▶ Exercise description: The complete listing, repeated precisely, must form the answer.

▶ Exercise data:
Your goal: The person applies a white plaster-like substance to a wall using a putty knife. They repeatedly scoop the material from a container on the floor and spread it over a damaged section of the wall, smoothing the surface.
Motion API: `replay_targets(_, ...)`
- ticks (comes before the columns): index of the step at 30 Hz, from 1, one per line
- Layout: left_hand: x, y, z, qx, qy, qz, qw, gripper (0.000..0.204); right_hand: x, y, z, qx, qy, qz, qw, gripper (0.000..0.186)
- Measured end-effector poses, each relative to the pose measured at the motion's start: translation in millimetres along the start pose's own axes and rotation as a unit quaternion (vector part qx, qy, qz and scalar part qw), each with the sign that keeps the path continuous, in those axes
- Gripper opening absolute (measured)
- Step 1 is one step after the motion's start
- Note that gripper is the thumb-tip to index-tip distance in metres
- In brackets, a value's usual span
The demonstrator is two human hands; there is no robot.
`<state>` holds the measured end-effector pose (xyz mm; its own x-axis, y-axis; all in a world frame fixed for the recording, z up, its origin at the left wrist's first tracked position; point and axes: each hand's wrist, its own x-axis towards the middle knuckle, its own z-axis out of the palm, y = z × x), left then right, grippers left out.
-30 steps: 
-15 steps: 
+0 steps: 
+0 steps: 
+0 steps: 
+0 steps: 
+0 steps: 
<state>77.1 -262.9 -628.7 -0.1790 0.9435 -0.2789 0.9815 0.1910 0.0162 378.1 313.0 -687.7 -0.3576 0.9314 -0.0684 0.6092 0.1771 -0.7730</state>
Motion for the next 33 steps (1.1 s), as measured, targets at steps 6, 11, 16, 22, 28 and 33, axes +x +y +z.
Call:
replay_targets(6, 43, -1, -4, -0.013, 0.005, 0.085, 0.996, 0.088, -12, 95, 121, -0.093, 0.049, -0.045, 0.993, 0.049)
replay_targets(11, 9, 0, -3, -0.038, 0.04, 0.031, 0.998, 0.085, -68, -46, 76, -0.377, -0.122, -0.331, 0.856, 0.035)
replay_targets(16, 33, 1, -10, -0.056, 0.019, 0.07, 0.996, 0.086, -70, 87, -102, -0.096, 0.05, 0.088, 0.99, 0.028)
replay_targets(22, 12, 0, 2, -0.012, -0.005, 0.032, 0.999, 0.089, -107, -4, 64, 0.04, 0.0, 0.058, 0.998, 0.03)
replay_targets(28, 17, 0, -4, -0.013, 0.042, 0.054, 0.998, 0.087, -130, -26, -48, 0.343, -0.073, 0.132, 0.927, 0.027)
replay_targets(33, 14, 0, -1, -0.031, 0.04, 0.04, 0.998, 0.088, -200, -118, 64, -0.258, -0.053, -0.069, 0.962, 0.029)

▶ Response area:
Your goal: The person applies a white plaster-like substance to a wall using a putty knife. They repeatedly scoop the material from a container on the floor and spread it over a damaged section of the wall, smoothing the surface.
Motion API: `replay_targets(_, ...)`
- ticks (comes before the columns): index of the step at 30 Hz, from 1, one per line
- Layout: left_hand: x, y, z, qx, qy, qz, qw, gripper (0.000..0.204); right_hand: x, y, z, qx, qy, qz, qw, gripper (0.000..0.186)
- Measured end-effector poses, each relative to the pose measured at the motion's start: translation in millimetres along the start pose's own axes and rotation as a unit quaternion (vector part qx, qy, qz and scalar part qw), each with the sign that keeps the path continuous, in those axes
- Gripper opening absolute (measured)
- Step 1 is one step after the motion's start
- Note that gripper is the thumb-tip to index-tip distance in metres
- In brackets, a value's usual span
The demonstrator is two human hands; there is no robot.
`<state>` holds the measured end-effector pose (xyz mm; its own x-axis, y-axis; all in a world frame fixed for the recording, z up, its origin at the left wrist's first tracked position; point and axes: each hand's wrist, its own x-axis towards the middle knuckle, its own z-axis out of the palm, y = z × x), left then right, grippers left out.
-30 steps: 
-15 steps: 
+0 steps: 
+0 steps: 
+0 steps: 
+0 steps: 
+0 steps: 
<state>77.1 -262.9 -628.7 -0.1790 0.9435 -0.2789 0.9815 0.1910 0.0162 378.1 313.0 -687.7 -0.3576 0.9314 -0.0684 0.6092 0.1771 -0.7730</state>
Motion for the next 33 steps (1.1 s), as measured, targets at steps 6, 11, 16, 22, 28 and 33, axes +x +y +z.
Call:
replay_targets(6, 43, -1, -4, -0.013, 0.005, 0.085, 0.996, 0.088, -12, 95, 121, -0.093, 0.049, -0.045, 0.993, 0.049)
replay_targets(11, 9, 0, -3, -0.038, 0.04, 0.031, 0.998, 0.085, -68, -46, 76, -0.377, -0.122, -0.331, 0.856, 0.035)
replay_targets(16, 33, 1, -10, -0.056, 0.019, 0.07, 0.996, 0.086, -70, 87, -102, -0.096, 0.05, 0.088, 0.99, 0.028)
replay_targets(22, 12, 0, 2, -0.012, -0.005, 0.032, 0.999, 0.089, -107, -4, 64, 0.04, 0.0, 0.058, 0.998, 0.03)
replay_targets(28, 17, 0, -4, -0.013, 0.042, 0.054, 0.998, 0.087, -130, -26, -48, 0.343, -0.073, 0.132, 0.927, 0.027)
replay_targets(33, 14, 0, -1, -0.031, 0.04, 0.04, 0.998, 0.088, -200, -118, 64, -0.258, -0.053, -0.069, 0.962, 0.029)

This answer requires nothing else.